Now that I am statatically pre-compressing the mobile HTML pages, and the gzip/mod_deflate code is not fighting for CPU for them, the download time is much less spiky/volatile, even with more than an order of magnitude fluctuation in how much is downloaded by Googlebot each day.

mobile page download time
Mobile site page download time: more consistent and a little lower since mid-chart (~July 14) when pre-compression was set up; latest 204ms@2017/08/01.

However, even more interesting over the last few days on the main (www) site has been observing a natural experiment or three where for example the number of items downloaded per day hasn't changed much but the mean kB weight of them has.
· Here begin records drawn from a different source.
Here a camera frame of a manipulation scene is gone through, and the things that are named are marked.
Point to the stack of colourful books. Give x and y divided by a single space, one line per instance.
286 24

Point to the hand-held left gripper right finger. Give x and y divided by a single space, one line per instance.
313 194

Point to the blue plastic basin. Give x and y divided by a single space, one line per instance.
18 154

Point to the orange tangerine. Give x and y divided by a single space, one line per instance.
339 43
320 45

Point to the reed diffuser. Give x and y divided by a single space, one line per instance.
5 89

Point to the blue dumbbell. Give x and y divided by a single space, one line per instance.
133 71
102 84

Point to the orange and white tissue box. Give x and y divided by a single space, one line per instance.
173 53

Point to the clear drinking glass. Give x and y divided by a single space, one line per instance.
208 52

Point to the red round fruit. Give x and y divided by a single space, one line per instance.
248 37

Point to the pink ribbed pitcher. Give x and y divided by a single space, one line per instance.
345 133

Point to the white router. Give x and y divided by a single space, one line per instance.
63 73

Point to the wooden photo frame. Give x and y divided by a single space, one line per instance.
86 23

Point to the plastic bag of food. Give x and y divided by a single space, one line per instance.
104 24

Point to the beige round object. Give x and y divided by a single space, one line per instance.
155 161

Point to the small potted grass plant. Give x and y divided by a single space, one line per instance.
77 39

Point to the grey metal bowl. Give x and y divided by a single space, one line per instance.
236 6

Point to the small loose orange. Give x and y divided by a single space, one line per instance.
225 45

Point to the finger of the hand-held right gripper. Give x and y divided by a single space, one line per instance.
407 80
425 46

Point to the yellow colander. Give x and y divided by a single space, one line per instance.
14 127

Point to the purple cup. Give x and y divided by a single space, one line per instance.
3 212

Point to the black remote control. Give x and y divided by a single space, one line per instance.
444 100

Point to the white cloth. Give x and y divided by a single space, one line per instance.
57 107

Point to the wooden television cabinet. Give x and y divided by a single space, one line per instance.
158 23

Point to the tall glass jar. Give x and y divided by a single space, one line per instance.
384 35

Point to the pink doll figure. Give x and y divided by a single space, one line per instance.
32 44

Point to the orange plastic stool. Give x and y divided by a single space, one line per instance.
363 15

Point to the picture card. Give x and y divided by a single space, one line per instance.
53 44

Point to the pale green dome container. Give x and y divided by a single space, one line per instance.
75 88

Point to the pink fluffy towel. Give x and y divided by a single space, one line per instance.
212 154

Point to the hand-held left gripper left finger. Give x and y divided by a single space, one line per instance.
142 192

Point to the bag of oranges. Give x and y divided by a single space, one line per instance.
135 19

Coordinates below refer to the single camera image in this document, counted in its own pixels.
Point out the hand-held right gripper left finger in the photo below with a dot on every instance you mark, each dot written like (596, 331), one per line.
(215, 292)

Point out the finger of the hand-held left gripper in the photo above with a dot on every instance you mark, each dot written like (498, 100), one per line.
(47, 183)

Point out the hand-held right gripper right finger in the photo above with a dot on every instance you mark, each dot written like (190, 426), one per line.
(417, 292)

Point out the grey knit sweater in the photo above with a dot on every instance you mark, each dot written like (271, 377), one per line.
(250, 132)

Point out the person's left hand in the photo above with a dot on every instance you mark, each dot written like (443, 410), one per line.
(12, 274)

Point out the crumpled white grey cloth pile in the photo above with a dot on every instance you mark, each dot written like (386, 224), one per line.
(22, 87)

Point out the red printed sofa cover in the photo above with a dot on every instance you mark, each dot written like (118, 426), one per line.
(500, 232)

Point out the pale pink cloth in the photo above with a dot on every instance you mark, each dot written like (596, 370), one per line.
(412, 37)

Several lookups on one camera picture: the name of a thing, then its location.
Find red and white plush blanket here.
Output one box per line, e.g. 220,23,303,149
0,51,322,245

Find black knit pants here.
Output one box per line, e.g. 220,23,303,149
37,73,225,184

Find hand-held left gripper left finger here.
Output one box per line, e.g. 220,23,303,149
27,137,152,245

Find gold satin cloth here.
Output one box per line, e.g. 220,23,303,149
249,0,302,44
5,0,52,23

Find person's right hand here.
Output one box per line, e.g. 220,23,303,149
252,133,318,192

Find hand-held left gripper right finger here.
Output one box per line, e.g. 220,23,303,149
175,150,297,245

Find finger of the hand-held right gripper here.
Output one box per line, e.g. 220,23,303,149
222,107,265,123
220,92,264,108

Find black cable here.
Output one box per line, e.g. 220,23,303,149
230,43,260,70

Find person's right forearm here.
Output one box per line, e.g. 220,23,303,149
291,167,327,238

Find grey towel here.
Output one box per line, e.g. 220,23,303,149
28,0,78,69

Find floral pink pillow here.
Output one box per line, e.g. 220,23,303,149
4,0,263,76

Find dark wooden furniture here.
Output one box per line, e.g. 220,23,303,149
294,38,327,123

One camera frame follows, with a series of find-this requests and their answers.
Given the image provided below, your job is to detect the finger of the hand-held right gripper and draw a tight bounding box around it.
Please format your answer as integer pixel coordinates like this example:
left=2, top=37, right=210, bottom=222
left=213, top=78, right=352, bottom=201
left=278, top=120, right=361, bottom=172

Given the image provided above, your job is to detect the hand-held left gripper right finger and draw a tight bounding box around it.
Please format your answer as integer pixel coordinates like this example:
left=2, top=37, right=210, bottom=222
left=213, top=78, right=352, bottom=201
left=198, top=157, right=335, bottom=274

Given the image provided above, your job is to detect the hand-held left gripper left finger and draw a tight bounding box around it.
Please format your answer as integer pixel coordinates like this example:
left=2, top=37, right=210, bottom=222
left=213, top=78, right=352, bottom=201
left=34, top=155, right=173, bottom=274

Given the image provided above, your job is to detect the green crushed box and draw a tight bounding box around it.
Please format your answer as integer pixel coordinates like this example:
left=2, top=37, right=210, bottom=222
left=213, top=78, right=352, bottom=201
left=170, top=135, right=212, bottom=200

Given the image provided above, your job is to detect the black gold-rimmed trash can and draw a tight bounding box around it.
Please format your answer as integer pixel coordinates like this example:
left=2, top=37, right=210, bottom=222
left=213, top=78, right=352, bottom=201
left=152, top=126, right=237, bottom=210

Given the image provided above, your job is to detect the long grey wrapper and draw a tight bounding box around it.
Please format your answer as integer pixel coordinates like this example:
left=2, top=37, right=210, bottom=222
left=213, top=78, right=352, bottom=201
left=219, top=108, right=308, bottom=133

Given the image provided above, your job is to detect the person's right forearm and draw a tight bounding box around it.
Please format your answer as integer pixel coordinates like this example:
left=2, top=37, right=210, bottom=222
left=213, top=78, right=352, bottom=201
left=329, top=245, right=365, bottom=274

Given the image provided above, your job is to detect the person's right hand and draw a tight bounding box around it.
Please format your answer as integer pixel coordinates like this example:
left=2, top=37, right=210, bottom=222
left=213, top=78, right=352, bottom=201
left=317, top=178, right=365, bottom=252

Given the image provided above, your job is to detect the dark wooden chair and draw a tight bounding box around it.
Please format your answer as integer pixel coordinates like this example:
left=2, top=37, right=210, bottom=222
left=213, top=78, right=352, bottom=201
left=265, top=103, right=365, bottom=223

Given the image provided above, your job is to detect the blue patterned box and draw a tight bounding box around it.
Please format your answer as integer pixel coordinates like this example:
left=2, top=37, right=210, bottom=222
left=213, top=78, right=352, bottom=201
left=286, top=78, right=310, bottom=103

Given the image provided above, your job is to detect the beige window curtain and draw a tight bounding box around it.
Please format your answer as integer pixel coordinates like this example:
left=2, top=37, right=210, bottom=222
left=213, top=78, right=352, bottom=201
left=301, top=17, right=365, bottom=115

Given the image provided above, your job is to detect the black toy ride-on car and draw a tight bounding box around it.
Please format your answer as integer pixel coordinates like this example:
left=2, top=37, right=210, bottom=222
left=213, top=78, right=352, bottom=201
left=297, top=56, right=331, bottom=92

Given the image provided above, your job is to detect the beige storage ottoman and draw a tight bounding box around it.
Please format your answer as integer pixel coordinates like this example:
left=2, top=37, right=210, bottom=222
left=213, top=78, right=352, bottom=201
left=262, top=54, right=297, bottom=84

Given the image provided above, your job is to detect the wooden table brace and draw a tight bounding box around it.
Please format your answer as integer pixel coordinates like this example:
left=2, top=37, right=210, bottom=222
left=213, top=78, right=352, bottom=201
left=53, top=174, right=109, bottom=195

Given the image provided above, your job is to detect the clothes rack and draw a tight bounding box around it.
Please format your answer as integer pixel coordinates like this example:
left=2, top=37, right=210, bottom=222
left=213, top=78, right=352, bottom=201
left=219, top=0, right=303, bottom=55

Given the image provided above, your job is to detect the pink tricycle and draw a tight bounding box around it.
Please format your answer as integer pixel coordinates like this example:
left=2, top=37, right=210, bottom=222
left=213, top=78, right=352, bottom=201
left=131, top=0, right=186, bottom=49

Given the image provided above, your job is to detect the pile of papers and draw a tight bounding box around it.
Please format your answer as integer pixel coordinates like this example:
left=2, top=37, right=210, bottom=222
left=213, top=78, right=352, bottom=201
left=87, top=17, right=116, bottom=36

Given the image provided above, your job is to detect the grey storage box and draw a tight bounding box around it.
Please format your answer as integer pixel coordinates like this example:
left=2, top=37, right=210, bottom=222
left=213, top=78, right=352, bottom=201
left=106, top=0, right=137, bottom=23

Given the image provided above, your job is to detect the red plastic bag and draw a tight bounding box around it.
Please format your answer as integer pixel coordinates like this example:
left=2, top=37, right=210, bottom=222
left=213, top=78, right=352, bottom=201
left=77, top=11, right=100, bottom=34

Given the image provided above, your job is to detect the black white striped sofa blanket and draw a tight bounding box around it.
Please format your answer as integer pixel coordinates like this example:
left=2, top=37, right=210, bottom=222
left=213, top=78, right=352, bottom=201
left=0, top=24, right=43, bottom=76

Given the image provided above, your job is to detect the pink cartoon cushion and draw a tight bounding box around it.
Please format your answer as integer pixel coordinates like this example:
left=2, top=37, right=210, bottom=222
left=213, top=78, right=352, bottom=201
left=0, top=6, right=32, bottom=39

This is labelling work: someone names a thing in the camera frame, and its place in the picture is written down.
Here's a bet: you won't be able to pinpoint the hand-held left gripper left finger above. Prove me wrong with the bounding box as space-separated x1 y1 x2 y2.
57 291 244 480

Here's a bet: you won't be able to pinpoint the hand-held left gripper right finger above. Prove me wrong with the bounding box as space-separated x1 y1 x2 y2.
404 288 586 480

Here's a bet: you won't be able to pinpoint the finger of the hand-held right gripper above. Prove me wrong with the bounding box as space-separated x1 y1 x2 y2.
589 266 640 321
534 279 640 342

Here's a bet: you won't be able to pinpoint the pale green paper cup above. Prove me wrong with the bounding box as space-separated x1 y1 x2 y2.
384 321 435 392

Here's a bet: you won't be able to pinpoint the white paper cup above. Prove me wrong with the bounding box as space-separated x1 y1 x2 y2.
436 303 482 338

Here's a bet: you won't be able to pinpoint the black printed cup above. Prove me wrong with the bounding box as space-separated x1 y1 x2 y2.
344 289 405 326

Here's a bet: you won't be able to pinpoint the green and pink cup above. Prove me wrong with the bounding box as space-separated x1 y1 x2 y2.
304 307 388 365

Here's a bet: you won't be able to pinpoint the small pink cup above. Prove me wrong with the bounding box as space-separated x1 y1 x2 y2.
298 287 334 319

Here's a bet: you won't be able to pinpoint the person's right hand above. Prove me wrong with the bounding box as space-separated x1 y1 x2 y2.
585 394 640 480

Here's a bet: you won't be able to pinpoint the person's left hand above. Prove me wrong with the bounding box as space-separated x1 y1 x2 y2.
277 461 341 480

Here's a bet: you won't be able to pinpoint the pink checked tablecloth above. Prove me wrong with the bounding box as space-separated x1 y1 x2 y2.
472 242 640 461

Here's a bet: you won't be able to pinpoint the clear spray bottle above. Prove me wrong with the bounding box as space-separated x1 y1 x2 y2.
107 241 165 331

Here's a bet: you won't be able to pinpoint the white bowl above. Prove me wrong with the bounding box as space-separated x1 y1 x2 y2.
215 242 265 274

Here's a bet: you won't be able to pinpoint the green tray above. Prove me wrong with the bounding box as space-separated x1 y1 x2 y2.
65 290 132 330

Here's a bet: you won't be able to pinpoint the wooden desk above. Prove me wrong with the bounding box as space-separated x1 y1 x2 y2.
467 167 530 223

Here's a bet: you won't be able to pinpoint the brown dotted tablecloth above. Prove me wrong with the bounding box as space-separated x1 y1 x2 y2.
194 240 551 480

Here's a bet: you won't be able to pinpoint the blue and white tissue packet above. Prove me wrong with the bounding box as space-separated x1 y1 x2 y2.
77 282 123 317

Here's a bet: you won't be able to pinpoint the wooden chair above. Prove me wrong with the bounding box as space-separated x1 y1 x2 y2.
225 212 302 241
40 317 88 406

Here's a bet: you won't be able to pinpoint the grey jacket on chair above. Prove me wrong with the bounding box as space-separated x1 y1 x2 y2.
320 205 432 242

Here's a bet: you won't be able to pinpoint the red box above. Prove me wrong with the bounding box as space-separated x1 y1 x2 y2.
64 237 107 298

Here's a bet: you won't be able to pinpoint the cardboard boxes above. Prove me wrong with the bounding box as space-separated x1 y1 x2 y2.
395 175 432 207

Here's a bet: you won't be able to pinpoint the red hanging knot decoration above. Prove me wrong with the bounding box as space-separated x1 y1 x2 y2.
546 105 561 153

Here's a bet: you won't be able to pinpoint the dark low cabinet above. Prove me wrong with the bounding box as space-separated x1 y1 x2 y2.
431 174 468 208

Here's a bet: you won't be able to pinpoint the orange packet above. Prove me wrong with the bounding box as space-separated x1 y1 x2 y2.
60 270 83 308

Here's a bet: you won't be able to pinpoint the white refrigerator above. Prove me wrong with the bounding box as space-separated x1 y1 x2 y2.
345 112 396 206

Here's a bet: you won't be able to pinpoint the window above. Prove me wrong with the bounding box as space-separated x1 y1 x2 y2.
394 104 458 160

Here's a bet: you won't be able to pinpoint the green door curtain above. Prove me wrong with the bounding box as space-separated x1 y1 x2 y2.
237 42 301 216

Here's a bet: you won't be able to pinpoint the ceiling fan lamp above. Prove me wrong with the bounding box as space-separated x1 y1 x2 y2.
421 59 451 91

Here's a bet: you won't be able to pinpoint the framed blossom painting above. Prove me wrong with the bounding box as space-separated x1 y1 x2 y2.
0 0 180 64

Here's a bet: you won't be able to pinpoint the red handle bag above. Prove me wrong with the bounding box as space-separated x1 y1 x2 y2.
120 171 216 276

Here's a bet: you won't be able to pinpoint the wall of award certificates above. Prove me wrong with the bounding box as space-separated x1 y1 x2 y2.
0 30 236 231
In particular, where the mean size per download went up ~90%/200kB, download time also went up ~200ms, implying 1ms/kB or 1s/MB time, or ~8Mbps effective bandwidth (with ~100ms minimum download time). Given that the FTTC uplink from my RPi is not much higher than that, the implication is that the RPi2 is managing to near-saturate the line. (I see the same bandwidth internally, over WiFi, though other throughput measures reported on the Web suggest that the RPi2 can pump out more like 80Mbps over HTTP, especially if a better Ethernet connection is used, ie not over the board's USB.)

This also implies that maybe I have too many big objects on the site still, and looking for anything over ~200kB yields images in the MB range that could almost certainly be usefully (and non-visibly) compacted at some point!

I also should work on the couple of HTML files whose uncompressed size is well over 100kB and which may be hard for spiders to fully digest and for mobile browsers to cache and otherwise manage. I have made a start on one of them already.

(Note that a little while before setting up pre-compression I expanded the number of connections/users that Apache could handle at once; I was less constrained on memory than when I originally configured it (for 512MB main memory), and I think that some of the delays seen before were queueing to be serviced rather than service time itself.)

Unpending

Within ~2.5h of posing a question in the Webmaster Central Help Forum Should I be worried about two of my Atom sitemap feeds sticking at "Pending"? one of the two Atom feeds (the general sitemap.atom) came out of "Pending". So maybe my fairy godmother, or slightly more likely a friendly Googler, is watching, though the remaining one was still pending by end of day!

Note that even the remaining "Pending" Atom feed can very quickly (within a few minutes) update the 'Submitted' column value (for the number of URLs in the feed file) in response to an external sitemap ping. That ping does get the Googlebot to fetch the feed file immediately (unlike Bing or Yandex), which allows/drives the GSC update.

2017/08/01: Atom Sitemaps Pending

I submitted three Atom-based sitemaps on the same day. One (for the data feed) came out of "Pending" and showed the number of files indexed from it after about three days. The other two, even though all have been updated at least daily, are still showing "Pending" after a week or so. Why? Possibly because the "Pending Two", as they may be known in infamy and legend, have been regularly 'pinged' from the Web rather than let GSC (Google Search Console) choose when to update them? Infamy, infamy, does Google have it in for me? (Apologies to Kenneth Williams!)